Prime Value Emerging Opportunities Fund tops performance tables

December 2018

 

The Prime Value Emerging Opportunities Fund is currently topping the tables amongst its peers for performance.

The Fund, which invests in small/micro-cap stocks across the ASX puts just as much effort into ‘managing the downside’ as it does in picking good stocks.

Richard Ivers, portfolio manager for the Prime Value Emerging Opportunities Fund, says the Fund employs a ‘growth at a reasonable price’ (GARP) strategy. “Stock picking has been the driver with a strong emphasis on managing risk.

“We’ve avoided major blow-ups and invested in reasonably priced companies so we’ve weathered the recent sell-down very well. The largest single holding at any point has been 6% and we have avoided some of the riskier sectors such as mining stocks.

“We have backed ourselves by taking largest positions quickly when opportunities arose, and expect more buying opportunities as the market continues to stutter.”

Since Mr Ivers joined Prime Value just six months ago the Prime Value Emerging Opportunities Fund has beaten its index (Emerging Companies Accumulation) by 20% during a challenging time on the markets.

During this period the Fund has delivered a +6.6% return, after all fees, compared with the Emerging Companies Accumulation Index of -13.4%, putting it at the top of its peer group. Since inception in October 2015, the Prime Value Emerging Opportunities Fund has returned 11.3% per annum to investors (to 31 October 2018).

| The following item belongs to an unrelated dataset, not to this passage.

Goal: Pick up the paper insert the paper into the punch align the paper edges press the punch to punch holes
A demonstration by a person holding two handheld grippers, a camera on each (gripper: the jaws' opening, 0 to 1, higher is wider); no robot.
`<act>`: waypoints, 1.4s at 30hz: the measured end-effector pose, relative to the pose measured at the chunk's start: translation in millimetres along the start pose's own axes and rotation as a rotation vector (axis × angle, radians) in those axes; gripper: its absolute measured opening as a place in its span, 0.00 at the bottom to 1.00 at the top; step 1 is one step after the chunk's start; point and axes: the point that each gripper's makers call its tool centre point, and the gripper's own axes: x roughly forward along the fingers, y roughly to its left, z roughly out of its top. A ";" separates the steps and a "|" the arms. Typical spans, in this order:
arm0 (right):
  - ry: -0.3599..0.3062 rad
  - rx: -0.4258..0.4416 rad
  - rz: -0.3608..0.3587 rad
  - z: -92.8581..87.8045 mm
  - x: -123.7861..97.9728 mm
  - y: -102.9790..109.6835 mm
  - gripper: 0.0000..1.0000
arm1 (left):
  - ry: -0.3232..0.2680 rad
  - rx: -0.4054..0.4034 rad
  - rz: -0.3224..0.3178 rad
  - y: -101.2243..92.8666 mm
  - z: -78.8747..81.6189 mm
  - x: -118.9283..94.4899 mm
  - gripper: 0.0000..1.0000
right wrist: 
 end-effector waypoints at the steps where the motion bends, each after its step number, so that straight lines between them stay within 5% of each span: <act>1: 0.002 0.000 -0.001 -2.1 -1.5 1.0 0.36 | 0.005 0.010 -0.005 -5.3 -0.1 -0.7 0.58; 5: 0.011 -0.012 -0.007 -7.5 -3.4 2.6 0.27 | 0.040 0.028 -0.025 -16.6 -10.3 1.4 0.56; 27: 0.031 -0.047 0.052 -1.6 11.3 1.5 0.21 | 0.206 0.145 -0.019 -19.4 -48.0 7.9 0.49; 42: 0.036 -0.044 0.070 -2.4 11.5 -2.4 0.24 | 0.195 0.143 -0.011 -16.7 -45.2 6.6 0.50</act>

Managing the downside critical to producing returns

The current market correction is a good reminder about how important ‘managing the downside’ is to overall investment returns. “It’s seductive to put too much focus on selecting big winners, but avoiding poor performers is often more influential on returns.”

He said investors must remember the old rule if you lose 50% of your capital, you then need a 100% return just to get back to where you were.

To further demonstrate why investors shouldn’t be complacent about managing the downside, consider a 10% drop in capital requires a 11.1% return to reach the same level as before. Likewise, if it drops 20% you need a 25% gain just to return your original capital.

Mr Ivers said other figures show how a sharp downturn can punish the investment returns you have already made. Consider that:

A 20% fall can wipe out a 25% gain
A 40% fall can wipe out a 67% gain
A 50% fall can wipe out a 100% gain

History shows there are times when stock market indices will fall dramatically. The current correction, from September to December 2018, has wiped 13% from the ASX 200 index.

The most savage example in recent memory occurred during the GFC, when the ASX 200 dropped by close to 50% in a relatively short period.

Mr Ivers said the latest market falls are a good reminder to investors that active investing strategies can add value. “The case for active management strengthens during tough market conditions. There always needs to be a good balance between managing the downside and identifying good buying opportunities.

“Passive strategies look good when markets are stable and rising, but can be exposed during corrections with a long-lasting impact on performance.”

The Prime Value Emerging Opportunities Fund is currently open to retail investors.